Ultimately, after carefully avoiding issues confounding the analysis, we find that short repeat motifs in the human reference genome pose little mutagenic threat to the surrounding genome. All signals of elevated mutagenesis surrounding short repeat motifs are eliminated after carefully removing confounding factors. This suggests that DNA replication and repair systems are generally capable of handling short repetitive sequences, with little more than polymerase slippage as a result. These results are actually in line with experimental systems, which demonstrate a repeat length threshold for large-scale instability¹. Short repeats are mostly stable, undergoing small-scale expansions and contractions. Completely derailing replication requires very long repeats, leading to extreme outcomes such as BIR. Although experimental work demonstrates that long-range mutagenesis is a consequence of BIR, the more detrimental result is that of frequent genomic rearrangements¹⁶. For this reason, repeats capable of triggering BIR cannot be sustained for long in the germline, and thus are very rare in the genome and in the population (Supplementary Fig. 1a,b).

In contrast, short motifs are relatively stable. The frequency of SNV mutagenesis within motifs does not stand out in comparison with other mutagenic processes that are active in the human germline, including those driven by sequence context⁷ and regional variation¹⁷. Thus, short motifs are not major sources of SNVs contributing to population diversity or common disease risk. SNVs in STRs tend to correct mismatches, ensuring the continued presence of the motif.

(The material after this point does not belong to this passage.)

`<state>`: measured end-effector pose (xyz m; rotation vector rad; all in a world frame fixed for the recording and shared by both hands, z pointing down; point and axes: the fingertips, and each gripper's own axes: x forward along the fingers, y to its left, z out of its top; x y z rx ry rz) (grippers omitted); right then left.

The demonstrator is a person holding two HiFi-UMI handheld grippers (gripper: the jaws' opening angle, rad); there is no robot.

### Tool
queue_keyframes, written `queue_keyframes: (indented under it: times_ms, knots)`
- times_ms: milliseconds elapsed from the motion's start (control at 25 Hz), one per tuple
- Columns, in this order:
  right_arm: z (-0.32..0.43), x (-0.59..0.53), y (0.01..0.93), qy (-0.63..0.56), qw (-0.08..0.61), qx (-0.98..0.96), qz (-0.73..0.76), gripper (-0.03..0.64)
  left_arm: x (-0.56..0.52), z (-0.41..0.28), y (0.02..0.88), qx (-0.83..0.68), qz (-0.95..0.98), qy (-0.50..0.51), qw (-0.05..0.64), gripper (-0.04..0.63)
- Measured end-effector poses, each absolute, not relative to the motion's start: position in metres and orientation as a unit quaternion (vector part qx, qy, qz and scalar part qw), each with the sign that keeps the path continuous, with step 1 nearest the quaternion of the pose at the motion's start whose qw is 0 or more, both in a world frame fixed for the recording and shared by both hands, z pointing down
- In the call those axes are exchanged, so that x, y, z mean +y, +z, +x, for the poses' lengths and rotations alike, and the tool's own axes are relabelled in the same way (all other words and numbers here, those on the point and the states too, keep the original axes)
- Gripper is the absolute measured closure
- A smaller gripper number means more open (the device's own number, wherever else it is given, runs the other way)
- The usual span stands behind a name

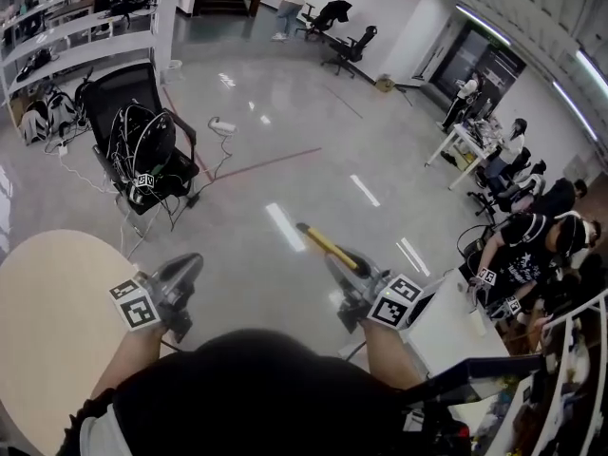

Because short motifs are not destructive to their surroundings, this resolves some tension in the notion that non-B DNA structures may serve functional roles in biology^18-21. Indeed, patterns of indels at G4 sequences would tend to lengthen the spacer and shorten the G-runs, leading to the loss of structure-forming potential, suggesting that G4 motifs must be maintained evolutionarily.

As we and many others have observed, even short STRs are highly prone to length alterations via polymerase slippage. Expansion and contraction of STRs may indeed contribute to population diversity, expression of numerous genes and complex traits identified by GWAS^22,23. The question remains as to the life cycle of STRs in the genome. We also confirm prior observations that many STRs are biased towards contractions at shorter motif lengths and expansions at longer motif lengths¹⁴. STRs are exponentially more common in the genome at shorter lengths, suggesting the vast majority of STRs will tend to remain very short. Our results both clarify and complicate previous work suggesting that as STRs grow, they will increasingly accumulate disruptions to the motif, preventing further expansion⁶. Only for mononucleotide repeats do we observe an increase in motif-disrupting SNVs. For all other STRs, interruptions appear to be gained only during the expansion (and possibly contraction) process due to low-fidelity synthesis (in addition to interruptions due to the background mutation rate). However, we see that longer STRs increasingly correct these interruptions, effectively lengthening the motif. Thus, it appears as though STRs that begin expanding can continue to do so until limited by the constraints of natural selection.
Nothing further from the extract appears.